# Raw data
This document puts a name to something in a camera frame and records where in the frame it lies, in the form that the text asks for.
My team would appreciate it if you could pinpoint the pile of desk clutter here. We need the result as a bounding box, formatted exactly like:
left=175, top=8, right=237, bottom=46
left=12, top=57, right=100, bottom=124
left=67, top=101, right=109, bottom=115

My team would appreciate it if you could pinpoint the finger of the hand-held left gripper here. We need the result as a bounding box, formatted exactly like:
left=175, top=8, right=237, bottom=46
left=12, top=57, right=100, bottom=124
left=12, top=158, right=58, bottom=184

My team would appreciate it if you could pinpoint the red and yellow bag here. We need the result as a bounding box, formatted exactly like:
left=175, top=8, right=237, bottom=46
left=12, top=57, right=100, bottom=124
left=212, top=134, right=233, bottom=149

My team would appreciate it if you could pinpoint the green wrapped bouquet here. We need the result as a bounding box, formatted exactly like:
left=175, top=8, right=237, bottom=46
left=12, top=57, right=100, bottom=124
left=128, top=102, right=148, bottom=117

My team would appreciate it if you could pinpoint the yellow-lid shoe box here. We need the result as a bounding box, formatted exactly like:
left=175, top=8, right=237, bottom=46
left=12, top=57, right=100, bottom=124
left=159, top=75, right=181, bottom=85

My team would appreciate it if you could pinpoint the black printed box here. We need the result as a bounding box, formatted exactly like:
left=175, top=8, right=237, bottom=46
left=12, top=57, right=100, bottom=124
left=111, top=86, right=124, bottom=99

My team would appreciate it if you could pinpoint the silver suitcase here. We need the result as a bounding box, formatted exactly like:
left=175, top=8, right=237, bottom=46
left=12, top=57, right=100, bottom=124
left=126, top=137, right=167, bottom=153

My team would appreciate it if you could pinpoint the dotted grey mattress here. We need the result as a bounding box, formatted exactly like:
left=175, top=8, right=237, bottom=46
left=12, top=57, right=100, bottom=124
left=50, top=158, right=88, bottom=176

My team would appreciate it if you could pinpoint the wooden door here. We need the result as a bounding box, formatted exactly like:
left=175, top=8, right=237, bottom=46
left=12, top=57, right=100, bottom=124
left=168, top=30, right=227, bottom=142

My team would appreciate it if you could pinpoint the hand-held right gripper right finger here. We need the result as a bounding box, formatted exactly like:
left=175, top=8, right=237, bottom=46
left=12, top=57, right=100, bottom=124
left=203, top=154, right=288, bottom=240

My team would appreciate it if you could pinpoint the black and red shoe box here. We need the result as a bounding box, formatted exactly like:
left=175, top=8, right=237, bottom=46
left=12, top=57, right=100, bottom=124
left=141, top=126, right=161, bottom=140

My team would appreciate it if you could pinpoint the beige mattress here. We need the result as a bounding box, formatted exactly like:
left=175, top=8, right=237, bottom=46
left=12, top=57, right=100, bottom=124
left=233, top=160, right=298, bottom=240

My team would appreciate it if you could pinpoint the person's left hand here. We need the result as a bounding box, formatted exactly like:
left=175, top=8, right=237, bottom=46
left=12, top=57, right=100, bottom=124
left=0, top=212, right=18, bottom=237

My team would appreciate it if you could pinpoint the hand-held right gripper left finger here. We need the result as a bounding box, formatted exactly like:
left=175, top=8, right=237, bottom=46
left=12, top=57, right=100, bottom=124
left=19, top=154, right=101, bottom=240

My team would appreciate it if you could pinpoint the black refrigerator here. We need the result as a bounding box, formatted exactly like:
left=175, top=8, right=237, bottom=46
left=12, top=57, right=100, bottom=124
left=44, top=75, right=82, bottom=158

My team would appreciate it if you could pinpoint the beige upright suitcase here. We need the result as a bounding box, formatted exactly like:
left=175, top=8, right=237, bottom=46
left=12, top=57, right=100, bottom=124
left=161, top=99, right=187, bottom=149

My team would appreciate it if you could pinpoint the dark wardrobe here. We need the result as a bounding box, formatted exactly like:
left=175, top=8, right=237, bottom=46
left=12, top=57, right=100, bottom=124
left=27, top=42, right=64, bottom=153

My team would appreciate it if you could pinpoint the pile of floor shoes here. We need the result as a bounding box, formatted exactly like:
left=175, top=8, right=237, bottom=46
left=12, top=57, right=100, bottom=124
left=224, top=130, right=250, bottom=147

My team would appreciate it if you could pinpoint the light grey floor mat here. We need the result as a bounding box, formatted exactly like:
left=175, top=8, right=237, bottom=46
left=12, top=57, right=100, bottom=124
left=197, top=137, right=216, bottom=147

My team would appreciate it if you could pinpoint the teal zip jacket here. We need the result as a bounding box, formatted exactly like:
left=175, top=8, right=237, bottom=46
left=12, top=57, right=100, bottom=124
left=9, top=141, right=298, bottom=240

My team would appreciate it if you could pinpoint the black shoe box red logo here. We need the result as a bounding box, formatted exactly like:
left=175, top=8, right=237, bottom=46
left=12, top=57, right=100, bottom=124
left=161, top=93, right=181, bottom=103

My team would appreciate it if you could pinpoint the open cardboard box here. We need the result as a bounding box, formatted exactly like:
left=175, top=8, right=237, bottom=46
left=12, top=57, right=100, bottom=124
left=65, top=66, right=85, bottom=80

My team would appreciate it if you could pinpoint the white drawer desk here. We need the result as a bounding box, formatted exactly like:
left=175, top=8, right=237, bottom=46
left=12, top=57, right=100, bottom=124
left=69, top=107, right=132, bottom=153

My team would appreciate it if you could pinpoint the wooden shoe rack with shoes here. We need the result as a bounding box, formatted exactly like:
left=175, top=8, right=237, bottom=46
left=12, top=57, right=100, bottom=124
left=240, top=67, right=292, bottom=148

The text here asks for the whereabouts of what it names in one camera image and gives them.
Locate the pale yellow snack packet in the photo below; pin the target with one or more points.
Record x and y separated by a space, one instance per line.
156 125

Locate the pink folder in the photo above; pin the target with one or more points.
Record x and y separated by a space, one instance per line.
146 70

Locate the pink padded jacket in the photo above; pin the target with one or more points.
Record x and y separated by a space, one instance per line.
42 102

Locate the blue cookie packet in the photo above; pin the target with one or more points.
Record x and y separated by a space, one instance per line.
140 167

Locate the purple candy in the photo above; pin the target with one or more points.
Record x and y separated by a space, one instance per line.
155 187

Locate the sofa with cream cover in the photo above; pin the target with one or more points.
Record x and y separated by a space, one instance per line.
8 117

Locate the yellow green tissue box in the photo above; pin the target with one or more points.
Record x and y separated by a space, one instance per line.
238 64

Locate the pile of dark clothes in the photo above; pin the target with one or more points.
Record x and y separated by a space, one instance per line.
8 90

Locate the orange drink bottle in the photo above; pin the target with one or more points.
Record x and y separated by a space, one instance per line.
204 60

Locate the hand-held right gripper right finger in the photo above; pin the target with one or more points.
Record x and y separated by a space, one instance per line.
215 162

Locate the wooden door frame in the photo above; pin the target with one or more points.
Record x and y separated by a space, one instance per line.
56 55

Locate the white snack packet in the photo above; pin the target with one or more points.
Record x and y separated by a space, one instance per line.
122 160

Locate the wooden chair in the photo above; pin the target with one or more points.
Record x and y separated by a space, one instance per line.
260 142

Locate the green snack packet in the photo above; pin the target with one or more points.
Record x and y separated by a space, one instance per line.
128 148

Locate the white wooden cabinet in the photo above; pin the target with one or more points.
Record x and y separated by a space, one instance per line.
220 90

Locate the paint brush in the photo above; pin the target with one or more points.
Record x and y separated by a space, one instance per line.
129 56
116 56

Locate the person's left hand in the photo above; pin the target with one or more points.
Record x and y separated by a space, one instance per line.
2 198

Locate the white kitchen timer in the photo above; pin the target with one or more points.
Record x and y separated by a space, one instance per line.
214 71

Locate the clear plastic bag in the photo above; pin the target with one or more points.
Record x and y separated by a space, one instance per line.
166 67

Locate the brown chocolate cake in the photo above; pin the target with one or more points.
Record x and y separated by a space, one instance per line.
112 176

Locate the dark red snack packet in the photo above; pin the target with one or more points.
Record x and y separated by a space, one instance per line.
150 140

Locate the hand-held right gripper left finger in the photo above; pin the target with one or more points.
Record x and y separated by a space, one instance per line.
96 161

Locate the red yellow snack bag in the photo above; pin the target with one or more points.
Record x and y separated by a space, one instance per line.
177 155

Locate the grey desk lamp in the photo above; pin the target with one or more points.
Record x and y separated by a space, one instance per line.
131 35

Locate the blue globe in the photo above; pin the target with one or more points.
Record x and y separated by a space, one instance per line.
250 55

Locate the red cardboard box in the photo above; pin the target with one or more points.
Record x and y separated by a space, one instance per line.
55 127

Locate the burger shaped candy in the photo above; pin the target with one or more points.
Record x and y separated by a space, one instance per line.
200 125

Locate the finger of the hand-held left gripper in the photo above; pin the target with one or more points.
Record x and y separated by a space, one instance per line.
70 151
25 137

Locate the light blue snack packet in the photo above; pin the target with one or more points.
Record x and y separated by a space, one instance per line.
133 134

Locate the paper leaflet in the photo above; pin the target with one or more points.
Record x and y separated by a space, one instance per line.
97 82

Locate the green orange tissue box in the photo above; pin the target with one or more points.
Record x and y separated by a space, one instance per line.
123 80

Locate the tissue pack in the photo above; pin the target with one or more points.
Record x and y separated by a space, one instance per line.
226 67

# What to work on
Filter the records above for the string "green" and copy each matching line.

# Completed exercise
My team would appreciate it if you could pinpoint the green wrapped bouquet here. We need the result as a bounding box, formatted exactly like:
Locate the yellow green tissue box in the photo above; pin the target with one or more points.
Locate the green snack packet in the photo above; pin the target with one or more points.
Locate the green orange tissue box in the photo above; pin the target with one or more points.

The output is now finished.